474 Теперь я хотел бы вкратце обсудить более широкие проблемы психологии сновидений, которые имеют свой вес в общей теории сновидений. Прежде всего, это вопрос классификации сновидений. Я не хотел бы слишком завышать как в практическом, так и теоретическом отношении его значение. Ежегодно я анализирую от 1500 до 2000 сновидений, и, имея такой опыт, я, по всей видимости, могу утверждать, что типичные сновидения действительно существуют. Однако они встречаются не столь часто, и при финальном способе рассмотрения они отчасти теряют ту значимость, которая придается им при каузальном истолковании на основе фиксированного значения символов. Мне кажется, что типичные мотивы в сновидениях крайне важны, потому что именно они позволяют проводить сравнение с мифологическими мотивами. Многие мифологические мотивы, в установлении которых несомненная заслуга принадлежит Фробениусу, обнаруживают себя также в сновидениях многих людей и часто имеют в точности то же самое значение.
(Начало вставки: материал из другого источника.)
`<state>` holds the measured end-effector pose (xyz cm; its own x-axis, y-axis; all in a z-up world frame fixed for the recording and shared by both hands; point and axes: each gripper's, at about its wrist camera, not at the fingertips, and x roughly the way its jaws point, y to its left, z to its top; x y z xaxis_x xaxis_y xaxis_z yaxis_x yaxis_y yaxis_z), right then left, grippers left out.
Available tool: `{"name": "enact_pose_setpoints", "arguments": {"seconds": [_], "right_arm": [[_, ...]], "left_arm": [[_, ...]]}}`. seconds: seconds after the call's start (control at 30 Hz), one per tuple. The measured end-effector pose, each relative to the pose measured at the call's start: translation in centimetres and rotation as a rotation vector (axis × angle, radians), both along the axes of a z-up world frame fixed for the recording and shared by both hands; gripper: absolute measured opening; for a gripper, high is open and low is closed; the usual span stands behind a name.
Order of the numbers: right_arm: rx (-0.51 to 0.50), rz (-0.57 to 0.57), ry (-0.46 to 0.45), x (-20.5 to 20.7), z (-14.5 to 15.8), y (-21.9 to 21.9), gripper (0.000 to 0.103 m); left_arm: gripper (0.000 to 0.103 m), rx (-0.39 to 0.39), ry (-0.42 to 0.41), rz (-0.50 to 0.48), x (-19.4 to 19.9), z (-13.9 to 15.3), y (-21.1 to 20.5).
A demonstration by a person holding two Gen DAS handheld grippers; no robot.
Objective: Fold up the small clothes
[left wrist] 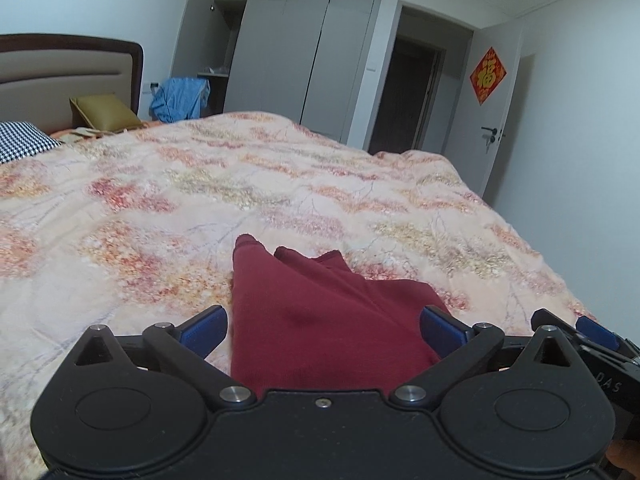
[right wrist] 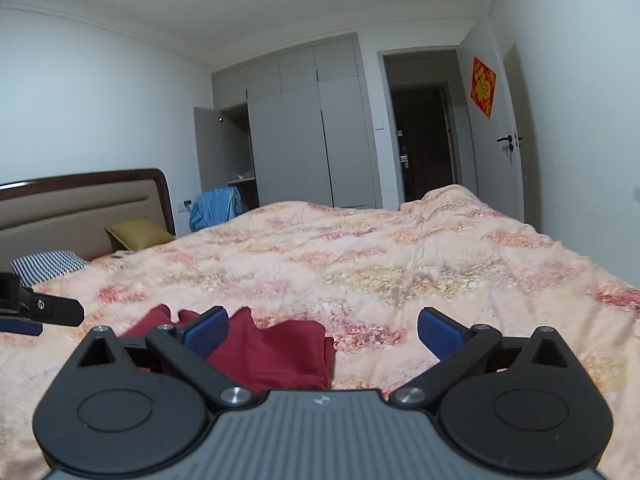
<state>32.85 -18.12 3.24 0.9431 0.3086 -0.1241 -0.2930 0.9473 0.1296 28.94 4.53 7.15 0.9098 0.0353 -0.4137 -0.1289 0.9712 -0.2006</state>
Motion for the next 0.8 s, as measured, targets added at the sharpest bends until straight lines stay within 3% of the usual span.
{"name": "enact_pose_setpoints", "arguments": {"seconds": [0.53,0.8], "right_arm": [[-0.003,0.010,-0.139,-13.0,2.6,-1.3,0.103],[-0.024,0.021,-0.119,-19.5,1.0,-1.1,0.103]], "left_arm": [[0.102,0.023,-0.129,0.023,-12.7,1.5,-0.9],[0.102,0.024,-0.118,0.009,-18.0,-0.3,-1.4]]}}
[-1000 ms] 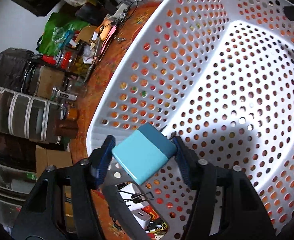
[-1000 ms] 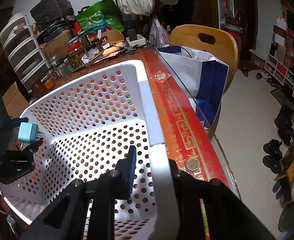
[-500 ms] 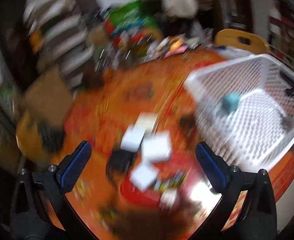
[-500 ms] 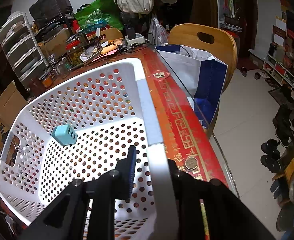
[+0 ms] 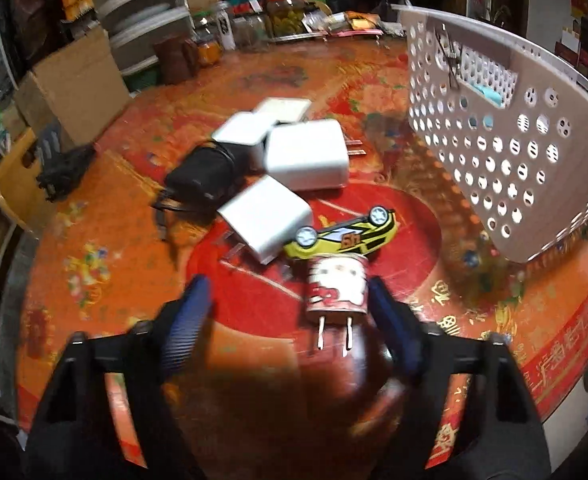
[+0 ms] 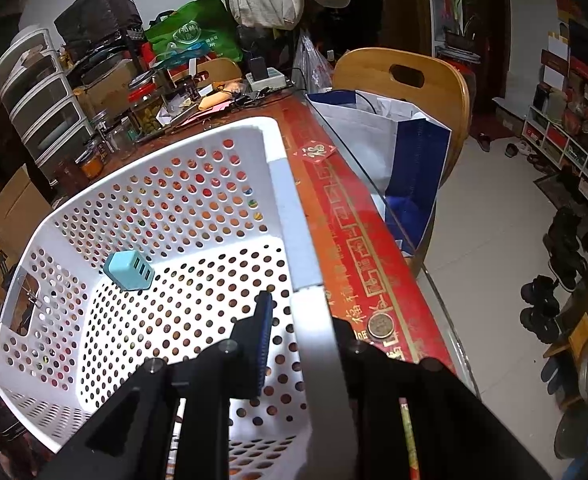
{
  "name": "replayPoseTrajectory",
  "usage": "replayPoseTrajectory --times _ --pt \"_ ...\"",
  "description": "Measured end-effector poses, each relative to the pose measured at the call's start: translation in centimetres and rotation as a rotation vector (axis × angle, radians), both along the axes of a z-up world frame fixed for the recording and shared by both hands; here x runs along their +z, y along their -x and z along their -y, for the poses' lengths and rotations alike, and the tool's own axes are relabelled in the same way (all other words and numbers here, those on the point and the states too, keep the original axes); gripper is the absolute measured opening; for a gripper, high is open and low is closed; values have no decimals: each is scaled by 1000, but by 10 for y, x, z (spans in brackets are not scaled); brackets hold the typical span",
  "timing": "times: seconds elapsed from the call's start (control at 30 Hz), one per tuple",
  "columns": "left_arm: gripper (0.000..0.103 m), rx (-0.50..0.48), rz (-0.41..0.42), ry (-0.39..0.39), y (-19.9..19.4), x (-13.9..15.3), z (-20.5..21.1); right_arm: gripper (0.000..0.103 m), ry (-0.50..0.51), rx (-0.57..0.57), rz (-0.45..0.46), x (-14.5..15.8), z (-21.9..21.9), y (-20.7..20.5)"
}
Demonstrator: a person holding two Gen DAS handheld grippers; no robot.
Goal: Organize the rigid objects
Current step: 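Grasp the Hello Kitty charger with the left tool, then drop the Hello Kitty charger into the basket with the left tool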
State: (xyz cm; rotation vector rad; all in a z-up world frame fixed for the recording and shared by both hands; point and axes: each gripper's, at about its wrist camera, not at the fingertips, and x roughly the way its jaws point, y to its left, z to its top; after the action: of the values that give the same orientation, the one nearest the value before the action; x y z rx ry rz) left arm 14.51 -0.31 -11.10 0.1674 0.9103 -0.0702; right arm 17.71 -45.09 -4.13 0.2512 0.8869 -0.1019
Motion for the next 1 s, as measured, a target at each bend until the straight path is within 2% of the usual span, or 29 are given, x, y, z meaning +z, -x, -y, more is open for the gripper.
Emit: replayPoseTrajectory --times 0.1,0.13,0.2,0.23,0.27,0.47,0.67,0.8,0.9,1.0 --pt "66 -4 6 8 -2 1 4 18 2 1 -3 0 0 0" --pt "61 -6 7 10 -3 0 5 18 4 2 -4 0 -1 0" --pt "46 -17 0 38 -4 0 6 18 5 3 -3 0 0 0" --pt "32 -25 -9 69 -5 1 6 18 4 1 -3 -1 -1 1" --pt "26 -28 -13 86 -4 1 5 18 4 1 -2 -1 -1 1" --pt "25 -9 36 52 6 13 1 18 6 4 -6 0 -1 1" --pt "25 -17 109 -39 1 53 -3 18 6 9 -4 0 -1 1" --pt "25 -73 200 -192 -21 99 16 18 10 19 -6 0 -1 0" --pt "26 -136 239 -247 -42 132 40 18 7 20 -2 0 -1 0" --pt "25 -210 226 -265 -63 151 70 18 -2 17 4 0 0 1"
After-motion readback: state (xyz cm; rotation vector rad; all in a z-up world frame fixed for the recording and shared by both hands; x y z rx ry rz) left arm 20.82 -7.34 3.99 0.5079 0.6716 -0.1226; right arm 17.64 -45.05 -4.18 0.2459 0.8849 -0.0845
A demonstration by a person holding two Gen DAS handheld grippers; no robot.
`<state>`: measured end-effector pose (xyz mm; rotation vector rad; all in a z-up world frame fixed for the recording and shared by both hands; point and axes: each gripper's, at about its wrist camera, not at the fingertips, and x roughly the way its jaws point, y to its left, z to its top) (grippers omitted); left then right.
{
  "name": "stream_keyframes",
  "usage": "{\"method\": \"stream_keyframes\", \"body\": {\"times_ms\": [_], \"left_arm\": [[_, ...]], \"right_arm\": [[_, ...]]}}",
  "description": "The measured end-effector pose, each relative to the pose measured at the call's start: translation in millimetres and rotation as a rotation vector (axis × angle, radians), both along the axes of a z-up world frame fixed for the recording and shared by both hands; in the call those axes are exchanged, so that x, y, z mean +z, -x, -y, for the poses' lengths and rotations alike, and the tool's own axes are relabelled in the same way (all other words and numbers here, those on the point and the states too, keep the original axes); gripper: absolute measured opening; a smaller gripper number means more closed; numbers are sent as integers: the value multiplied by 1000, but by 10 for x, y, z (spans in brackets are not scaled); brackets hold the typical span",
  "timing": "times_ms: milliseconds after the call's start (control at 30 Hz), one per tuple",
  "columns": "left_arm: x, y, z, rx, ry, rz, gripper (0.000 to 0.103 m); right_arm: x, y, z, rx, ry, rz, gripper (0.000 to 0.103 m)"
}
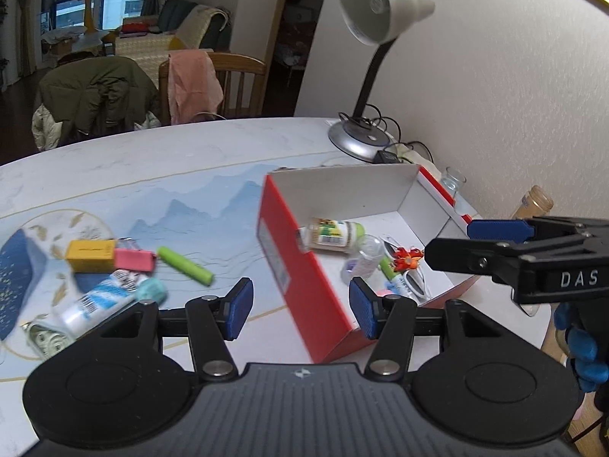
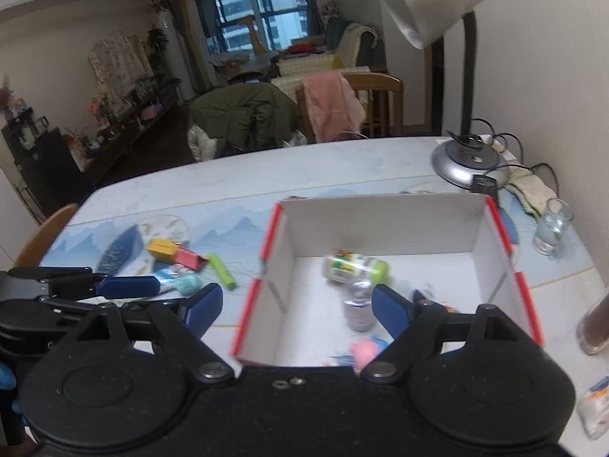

Хотя я не могу здесь рассмотреть этот вопрос более полно, я бы хотел подчеркнуть, что сравнение типичных мотивов сновидений с мифологическими мотивами наводит на предположение – уже высказанное Ницше, – что тот вид мышления, который имеет место в сновидении, следует понимать как филогенетически более древний вид мышления вообще. То, что я имею в виду, лучше всего демонстрирует – не требуя других многочисленных примеров – рассмотренное нами выше сновидение. Как мы помним, в нем присутствовала сцена с яблоками в качестве некоего типичного представления эротической вины. Выражаемая таким способом мысль, вероятно, должна была бы звучать так: «Я поступаю неправильно, действуя таким образом». Характерно, что сновидение почти никогда не выражается столь логически и абстрактно, а всегда на языке притчи или сравнения. Это своеобразие выражения есть одновременно характерная черта языков первобытных племен, цветистые обороты речи которых нас всегда поражают. Если мы вспомним памятники древней литературы, то обнаружим там в форме притч и сравнений выражение того, что сегодня мы тщимся сформулировать с помощью абстракций. Даже такой философ, как Платон, не чурался выражать некоторые основополагающие идеи путем притч.